* Activity
Word for word, print each record, dropping any image it holds.

* Data records

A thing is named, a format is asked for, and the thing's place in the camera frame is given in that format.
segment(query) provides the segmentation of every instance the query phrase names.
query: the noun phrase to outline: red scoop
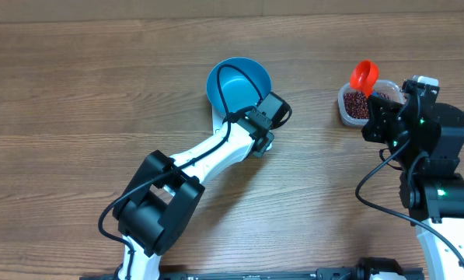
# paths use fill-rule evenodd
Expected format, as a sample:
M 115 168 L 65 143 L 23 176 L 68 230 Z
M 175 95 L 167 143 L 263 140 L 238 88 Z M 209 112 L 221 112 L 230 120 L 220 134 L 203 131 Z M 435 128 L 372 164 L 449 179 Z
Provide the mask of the red scoop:
M 351 88 L 363 92 L 366 98 L 373 94 L 373 85 L 379 78 L 379 67 L 369 60 L 364 60 L 356 66 L 351 74 Z

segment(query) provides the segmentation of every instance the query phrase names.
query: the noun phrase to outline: black bracket
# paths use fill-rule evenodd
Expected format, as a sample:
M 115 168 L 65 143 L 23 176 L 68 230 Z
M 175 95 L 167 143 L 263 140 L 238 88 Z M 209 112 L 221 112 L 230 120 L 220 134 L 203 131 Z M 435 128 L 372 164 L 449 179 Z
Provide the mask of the black bracket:
M 145 158 L 124 194 L 166 172 L 172 174 L 154 185 L 157 188 L 166 185 L 175 192 L 169 204 L 147 186 L 113 210 L 114 218 L 119 221 L 118 230 L 143 247 L 148 257 L 164 254 L 180 238 L 205 190 L 196 177 L 176 170 L 173 159 L 156 150 Z
M 289 116 L 282 120 L 287 112 Z M 270 93 L 257 108 L 253 107 L 247 115 L 237 120 L 237 124 L 247 130 L 249 136 L 254 139 L 252 154 L 261 157 L 266 152 L 274 140 L 274 135 L 270 130 L 283 125 L 291 116 L 291 112 L 291 107 L 285 100 L 275 93 Z
M 410 217 L 423 221 L 441 222 L 442 218 L 464 219 L 464 180 L 460 174 L 452 177 L 414 176 L 410 186 L 405 173 L 400 177 L 399 196 Z

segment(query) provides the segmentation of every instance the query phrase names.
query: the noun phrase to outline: red beans
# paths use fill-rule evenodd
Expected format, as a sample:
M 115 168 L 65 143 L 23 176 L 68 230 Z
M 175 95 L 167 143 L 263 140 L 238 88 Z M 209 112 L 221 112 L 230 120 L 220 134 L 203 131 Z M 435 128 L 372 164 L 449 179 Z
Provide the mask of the red beans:
M 390 96 L 385 93 L 377 93 L 380 97 L 390 100 Z M 357 119 L 368 119 L 368 106 L 366 97 L 362 92 L 352 92 L 344 94 L 344 106 L 350 117 Z

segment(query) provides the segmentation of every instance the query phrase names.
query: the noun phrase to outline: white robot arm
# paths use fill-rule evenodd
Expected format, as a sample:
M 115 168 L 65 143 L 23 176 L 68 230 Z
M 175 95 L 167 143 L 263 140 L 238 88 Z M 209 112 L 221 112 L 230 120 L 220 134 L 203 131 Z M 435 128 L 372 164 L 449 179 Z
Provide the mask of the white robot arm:
M 258 107 L 230 114 L 220 129 L 194 148 L 171 157 L 160 151 L 147 156 L 124 192 L 129 196 L 113 209 L 124 242 L 133 247 L 132 251 L 126 246 L 117 277 L 157 280 L 160 256 L 185 230 L 204 192 L 202 184 L 251 154 L 262 156 L 274 139 L 270 130 L 285 123 L 287 112 L 290 117 L 288 104 L 270 93 Z M 150 186 L 141 187 L 149 181 L 168 191 L 172 201 L 166 204 Z
M 464 219 L 443 218 L 442 223 L 432 219 L 423 221 L 449 240 L 464 257 Z M 464 269 L 458 265 L 458 258 L 448 246 L 434 234 L 419 226 L 417 238 L 424 250 L 428 275 L 431 280 L 464 280 Z
M 181 166 L 216 146 L 225 137 L 227 130 L 227 125 L 223 125 L 220 130 L 201 144 L 186 152 L 171 156 L 175 160 L 174 164 Z M 183 172 L 189 177 L 197 177 L 202 184 L 205 184 L 226 167 L 243 161 L 250 154 L 254 143 L 255 141 L 249 136 L 247 130 L 239 124 L 232 124 L 229 140 L 225 144 L 193 166 L 183 169 Z M 164 189 L 171 195 L 175 195 L 175 191 L 171 187 L 165 185 Z M 131 265 L 131 280 L 158 280 L 161 256 L 153 254 L 148 257 L 144 249 L 133 238 L 129 236 L 123 236 L 123 238 L 132 243 L 135 250 L 133 264 Z M 126 278 L 129 260 L 129 249 L 125 246 L 123 265 L 117 273 L 119 279 Z

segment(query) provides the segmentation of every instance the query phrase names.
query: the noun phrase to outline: plastic container
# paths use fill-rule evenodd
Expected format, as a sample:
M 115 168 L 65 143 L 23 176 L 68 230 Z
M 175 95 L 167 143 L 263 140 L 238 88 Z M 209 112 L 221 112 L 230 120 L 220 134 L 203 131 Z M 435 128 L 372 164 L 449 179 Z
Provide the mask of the plastic container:
M 404 103 L 403 94 L 401 93 L 400 88 L 398 87 L 397 84 L 395 84 L 392 81 L 377 80 L 377 82 L 373 86 L 373 90 L 378 93 L 385 93 L 389 95 L 392 101 L 396 101 L 401 104 Z M 352 89 L 349 86 L 349 82 L 340 89 L 339 98 L 338 98 L 340 118 L 342 119 L 342 122 L 347 126 L 350 126 L 352 128 L 361 128 L 368 122 L 368 119 L 356 119 L 356 118 L 349 116 L 346 112 L 346 107 L 344 106 L 344 94 L 355 92 L 355 91 L 357 90 Z

* Task solution
A thing is named, a format is asked for, and the thing's place in the camera frame is given in that format.
segment(query) provides the segmentation of every instance the query phrase names.
query: the noun phrase to outline: red scoop
# paths use fill-rule evenodd
Expected format, as a sample:
M 115 168 L 65 143 L 23 176 L 68 230 Z
M 175 95 L 167 143 L 263 140 L 238 88 Z M 209 112 L 221 112 L 230 120 L 220 134 L 203 131 Z M 435 128 L 372 164 L 449 179 Z
Provide the mask of the red scoop:
M 351 88 L 363 92 L 366 98 L 373 94 L 373 85 L 379 78 L 379 67 L 369 60 L 364 60 L 356 66 L 351 74 Z

segment(query) provides the segmentation of every instance the query phrase names.
query: the noun phrase to outline: black bracket
# paths use fill-rule evenodd
Expected format, as a sample:
M 115 168 L 65 143 L 23 176 L 68 230 Z
M 175 95 L 167 143 L 263 140 L 238 88 Z M 209 112 L 221 112 L 230 120 L 220 134 L 203 131 Z M 435 128 L 372 164 L 449 179 Z
Provide the mask of the black bracket:
M 145 158 L 124 194 L 166 172 L 172 174 L 154 185 L 157 188 L 166 185 L 175 192 L 169 204 L 147 186 L 113 210 L 114 218 L 119 221 L 118 230 L 143 247 L 148 257 L 164 254 L 180 238 L 205 190 L 196 177 L 176 170 L 173 159 L 156 150 Z
M 289 116 L 282 120 L 287 112 Z M 270 93 L 257 108 L 253 107 L 247 115 L 237 120 L 237 124 L 247 130 L 249 136 L 254 139 L 252 154 L 261 157 L 266 152 L 274 140 L 274 135 L 270 130 L 283 125 L 291 116 L 291 112 L 291 107 L 285 100 L 275 93 Z
M 410 217 L 423 221 L 441 222 L 442 218 L 464 219 L 464 180 L 460 174 L 452 177 L 414 176 L 410 186 L 405 173 L 400 177 L 399 196 Z

segment(query) provides the segmentation of every instance the query phrase names.
query: the noun phrase to outline: red beans
# paths use fill-rule evenodd
Expected format, as a sample:
M 115 168 L 65 143 L 23 176 L 68 230 Z
M 175 95 L 167 143 L 263 140 L 238 88 Z M 209 112 L 221 112 L 230 120 L 220 134 L 203 131 Z M 435 128 L 372 164 L 449 179 Z
Provide the mask of the red beans:
M 390 96 L 385 93 L 377 93 L 380 97 L 390 100 Z M 357 119 L 368 119 L 368 106 L 366 97 L 362 92 L 352 92 L 344 94 L 344 106 L 350 117 Z

segment(query) provides the segmentation of every instance the query phrase names.
query: the noun phrase to outline: white robot arm
# paths use fill-rule evenodd
Expected format, as a sample:
M 115 168 L 65 143 L 23 176 L 68 230 Z
M 175 95 L 167 143 L 263 140 L 238 88 Z M 209 112 L 221 112 L 230 120 L 220 134 L 203 131 Z M 435 128 L 372 164 L 449 179 Z
Provide the mask of the white robot arm:
M 258 107 L 230 114 L 220 129 L 194 148 L 171 157 L 160 151 L 147 156 L 124 192 L 129 196 L 113 209 L 124 242 L 133 247 L 132 251 L 126 246 L 117 277 L 157 280 L 160 256 L 185 230 L 204 192 L 202 184 L 251 154 L 262 156 L 274 139 L 270 130 L 285 123 L 287 112 L 290 117 L 288 104 L 270 93 Z M 150 186 L 141 187 L 149 181 L 168 191 L 172 201 L 166 204 Z
M 464 219 L 443 218 L 442 223 L 432 219 L 423 221 L 449 240 L 464 257 Z M 464 269 L 458 265 L 458 258 L 448 246 L 434 234 L 419 226 L 417 238 L 424 250 L 428 275 L 431 280 L 464 280 Z
M 181 166 L 216 146 L 225 137 L 227 130 L 227 125 L 223 125 L 220 130 L 201 144 L 186 152 L 171 156 L 175 160 L 174 164 Z M 183 172 L 189 177 L 197 177 L 202 184 L 205 184 L 226 167 L 243 161 L 250 154 L 254 143 L 255 141 L 249 136 L 247 130 L 239 124 L 232 124 L 229 140 L 225 144 L 193 166 L 183 169 Z M 164 189 L 171 195 L 175 195 L 175 191 L 171 187 L 165 185 Z M 131 265 L 131 280 L 158 280 L 161 256 L 153 254 L 148 257 L 144 249 L 133 238 L 129 236 L 123 236 L 123 238 L 132 243 L 135 250 L 133 264 Z M 126 278 L 129 260 L 129 249 L 125 246 L 123 265 L 117 273 L 119 279 Z

segment(query) provides the segmentation of every instance the query phrase names.
query: the noun phrase to outline: plastic container
# paths use fill-rule evenodd
Expected format, as a sample:
M 115 168 L 65 143 L 23 176 L 68 230 Z
M 175 95 L 167 143 L 263 140 L 238 88 Z M 209 112 L 221 112 L 230 120 L 220 134 L 203 131 Z M 435 128 L 372 164 L 449 179 Z
Provide the mask of the plastic container:
M 404 103 L 403 94 L 401 93 L 400 88 L 398 87 L 397 84 L 395 84 L 392 81 L 377 80 L 377 82 L 373 86 L 373 90 L 378 93 L 385 93 L 389 95 L 392 101 L 396 101 L 401 104 Z M 352 89 L 349 86 L 349 82 L 340 89 L 339 98 L 338 98 L 340 118 L 342 119 L 342 122 L 347 126 L 350 126 L 352 128 L 361 128 L 368 122 L 368 119 L 356 119 L 356 118 L 349 116 L 346 112 L 346 107 L 344 106 L 344 94 L 355 92 L 355 91 L 357 90 Z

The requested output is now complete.